__Exercise requirements__
From the listing below, copy only the lines running from the line that contains "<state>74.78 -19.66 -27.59" to the line that contains "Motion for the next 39", both included.

__Data for the task__
==================================================

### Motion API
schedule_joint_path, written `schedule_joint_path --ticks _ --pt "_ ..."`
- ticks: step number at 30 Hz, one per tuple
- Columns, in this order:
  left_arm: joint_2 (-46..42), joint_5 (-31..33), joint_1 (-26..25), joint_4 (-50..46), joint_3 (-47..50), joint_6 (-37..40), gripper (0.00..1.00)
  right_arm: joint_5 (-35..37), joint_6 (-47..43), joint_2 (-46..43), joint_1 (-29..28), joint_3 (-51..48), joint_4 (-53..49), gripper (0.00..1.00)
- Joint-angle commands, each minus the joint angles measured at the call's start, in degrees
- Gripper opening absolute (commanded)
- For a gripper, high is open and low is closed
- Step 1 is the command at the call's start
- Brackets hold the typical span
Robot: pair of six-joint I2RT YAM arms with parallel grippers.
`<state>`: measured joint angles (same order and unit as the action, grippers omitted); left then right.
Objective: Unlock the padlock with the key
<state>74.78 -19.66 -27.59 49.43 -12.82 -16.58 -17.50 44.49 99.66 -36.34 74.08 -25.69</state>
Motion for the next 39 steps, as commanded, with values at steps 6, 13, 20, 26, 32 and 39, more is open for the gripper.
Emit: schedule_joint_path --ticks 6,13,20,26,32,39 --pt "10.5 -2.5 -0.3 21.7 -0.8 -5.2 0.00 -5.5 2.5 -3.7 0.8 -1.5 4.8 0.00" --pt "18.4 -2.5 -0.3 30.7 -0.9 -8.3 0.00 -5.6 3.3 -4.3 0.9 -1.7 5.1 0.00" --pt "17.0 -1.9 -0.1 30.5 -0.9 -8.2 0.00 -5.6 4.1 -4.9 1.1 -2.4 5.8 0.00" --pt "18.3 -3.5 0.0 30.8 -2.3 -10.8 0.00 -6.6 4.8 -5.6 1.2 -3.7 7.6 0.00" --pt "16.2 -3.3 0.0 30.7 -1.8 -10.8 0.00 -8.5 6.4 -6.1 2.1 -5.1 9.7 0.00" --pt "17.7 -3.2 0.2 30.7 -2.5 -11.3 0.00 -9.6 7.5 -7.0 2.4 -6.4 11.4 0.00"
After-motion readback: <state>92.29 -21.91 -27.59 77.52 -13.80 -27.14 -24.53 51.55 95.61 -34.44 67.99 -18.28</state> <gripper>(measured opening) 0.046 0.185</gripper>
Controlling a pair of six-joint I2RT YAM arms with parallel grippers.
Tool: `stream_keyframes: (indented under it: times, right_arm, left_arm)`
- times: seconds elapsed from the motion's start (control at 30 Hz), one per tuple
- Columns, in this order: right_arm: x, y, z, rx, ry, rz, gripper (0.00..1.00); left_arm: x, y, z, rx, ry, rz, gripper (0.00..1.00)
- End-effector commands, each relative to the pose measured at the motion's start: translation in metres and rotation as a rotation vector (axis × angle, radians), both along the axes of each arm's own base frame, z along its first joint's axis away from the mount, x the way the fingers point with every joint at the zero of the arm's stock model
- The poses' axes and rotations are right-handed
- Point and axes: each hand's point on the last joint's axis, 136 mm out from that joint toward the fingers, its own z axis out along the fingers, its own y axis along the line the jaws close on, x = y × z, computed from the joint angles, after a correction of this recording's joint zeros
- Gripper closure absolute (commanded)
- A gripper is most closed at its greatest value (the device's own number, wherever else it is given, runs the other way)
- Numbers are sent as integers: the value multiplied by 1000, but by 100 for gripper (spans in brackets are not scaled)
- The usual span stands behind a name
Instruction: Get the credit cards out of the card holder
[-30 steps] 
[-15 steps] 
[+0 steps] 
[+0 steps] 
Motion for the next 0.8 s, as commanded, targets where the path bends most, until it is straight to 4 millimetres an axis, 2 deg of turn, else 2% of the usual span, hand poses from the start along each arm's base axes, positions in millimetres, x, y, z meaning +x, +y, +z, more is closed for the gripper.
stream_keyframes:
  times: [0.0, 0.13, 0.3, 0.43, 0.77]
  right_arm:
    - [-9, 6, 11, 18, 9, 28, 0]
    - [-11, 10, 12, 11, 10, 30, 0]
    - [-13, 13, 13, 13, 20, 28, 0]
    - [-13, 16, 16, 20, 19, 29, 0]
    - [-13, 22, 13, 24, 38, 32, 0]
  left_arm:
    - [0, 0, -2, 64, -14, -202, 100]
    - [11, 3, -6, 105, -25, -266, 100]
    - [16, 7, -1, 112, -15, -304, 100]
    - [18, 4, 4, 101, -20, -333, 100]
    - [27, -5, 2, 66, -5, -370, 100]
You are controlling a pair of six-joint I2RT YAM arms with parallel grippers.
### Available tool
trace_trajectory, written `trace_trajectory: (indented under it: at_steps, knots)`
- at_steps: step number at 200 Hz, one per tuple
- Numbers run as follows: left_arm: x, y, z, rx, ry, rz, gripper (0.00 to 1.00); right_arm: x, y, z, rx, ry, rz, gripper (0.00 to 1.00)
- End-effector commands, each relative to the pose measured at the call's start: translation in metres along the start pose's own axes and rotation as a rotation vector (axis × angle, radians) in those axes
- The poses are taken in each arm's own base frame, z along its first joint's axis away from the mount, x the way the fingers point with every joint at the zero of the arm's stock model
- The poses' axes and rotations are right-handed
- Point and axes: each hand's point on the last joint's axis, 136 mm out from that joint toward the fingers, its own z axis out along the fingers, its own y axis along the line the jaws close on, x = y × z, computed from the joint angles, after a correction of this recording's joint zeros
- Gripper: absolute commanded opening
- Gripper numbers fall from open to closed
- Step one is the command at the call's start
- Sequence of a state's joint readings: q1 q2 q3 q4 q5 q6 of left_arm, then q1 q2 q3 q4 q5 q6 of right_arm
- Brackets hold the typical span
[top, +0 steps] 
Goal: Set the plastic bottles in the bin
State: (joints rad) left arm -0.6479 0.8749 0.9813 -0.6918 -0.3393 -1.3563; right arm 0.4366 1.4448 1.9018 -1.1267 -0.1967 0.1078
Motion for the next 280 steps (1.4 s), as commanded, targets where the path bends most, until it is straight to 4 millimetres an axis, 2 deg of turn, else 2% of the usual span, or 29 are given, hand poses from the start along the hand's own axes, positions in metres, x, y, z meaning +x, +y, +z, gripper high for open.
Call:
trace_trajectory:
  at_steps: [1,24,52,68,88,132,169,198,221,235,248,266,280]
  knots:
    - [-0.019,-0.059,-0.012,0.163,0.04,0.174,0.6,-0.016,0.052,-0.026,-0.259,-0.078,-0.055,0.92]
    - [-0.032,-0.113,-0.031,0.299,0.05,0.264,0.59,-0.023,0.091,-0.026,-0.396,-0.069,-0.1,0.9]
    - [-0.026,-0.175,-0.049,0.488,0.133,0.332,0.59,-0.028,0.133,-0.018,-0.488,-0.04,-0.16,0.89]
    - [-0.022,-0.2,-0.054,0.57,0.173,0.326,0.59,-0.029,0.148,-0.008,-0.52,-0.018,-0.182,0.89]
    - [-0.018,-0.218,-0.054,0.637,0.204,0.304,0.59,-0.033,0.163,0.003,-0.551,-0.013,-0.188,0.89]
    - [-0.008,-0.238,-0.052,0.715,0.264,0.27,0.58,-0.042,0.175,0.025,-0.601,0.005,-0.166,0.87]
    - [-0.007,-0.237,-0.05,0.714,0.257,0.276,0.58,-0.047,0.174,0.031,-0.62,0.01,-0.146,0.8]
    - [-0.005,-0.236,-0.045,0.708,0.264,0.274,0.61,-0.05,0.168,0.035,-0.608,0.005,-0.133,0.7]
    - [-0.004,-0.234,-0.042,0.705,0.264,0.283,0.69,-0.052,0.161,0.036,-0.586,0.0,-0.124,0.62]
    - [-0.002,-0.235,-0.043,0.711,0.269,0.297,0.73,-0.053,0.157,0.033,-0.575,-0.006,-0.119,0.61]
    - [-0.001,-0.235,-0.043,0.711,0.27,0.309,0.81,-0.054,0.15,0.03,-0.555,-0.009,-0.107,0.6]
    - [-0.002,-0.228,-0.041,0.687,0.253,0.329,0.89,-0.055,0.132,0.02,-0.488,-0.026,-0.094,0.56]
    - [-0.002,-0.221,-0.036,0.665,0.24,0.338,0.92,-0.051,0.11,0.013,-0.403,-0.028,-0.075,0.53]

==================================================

__Solution to this exercise__
<state>74.78 -19.66 -27.59 49.43 -12.82 -16.58 -17.50 44.49 99.66 -36.34 74.08 -25.69</state>
Motion for the next 39 steps, as commanded, with values at steps 6, 13, 20, 26, 32 and 39, more is open for the gripper.

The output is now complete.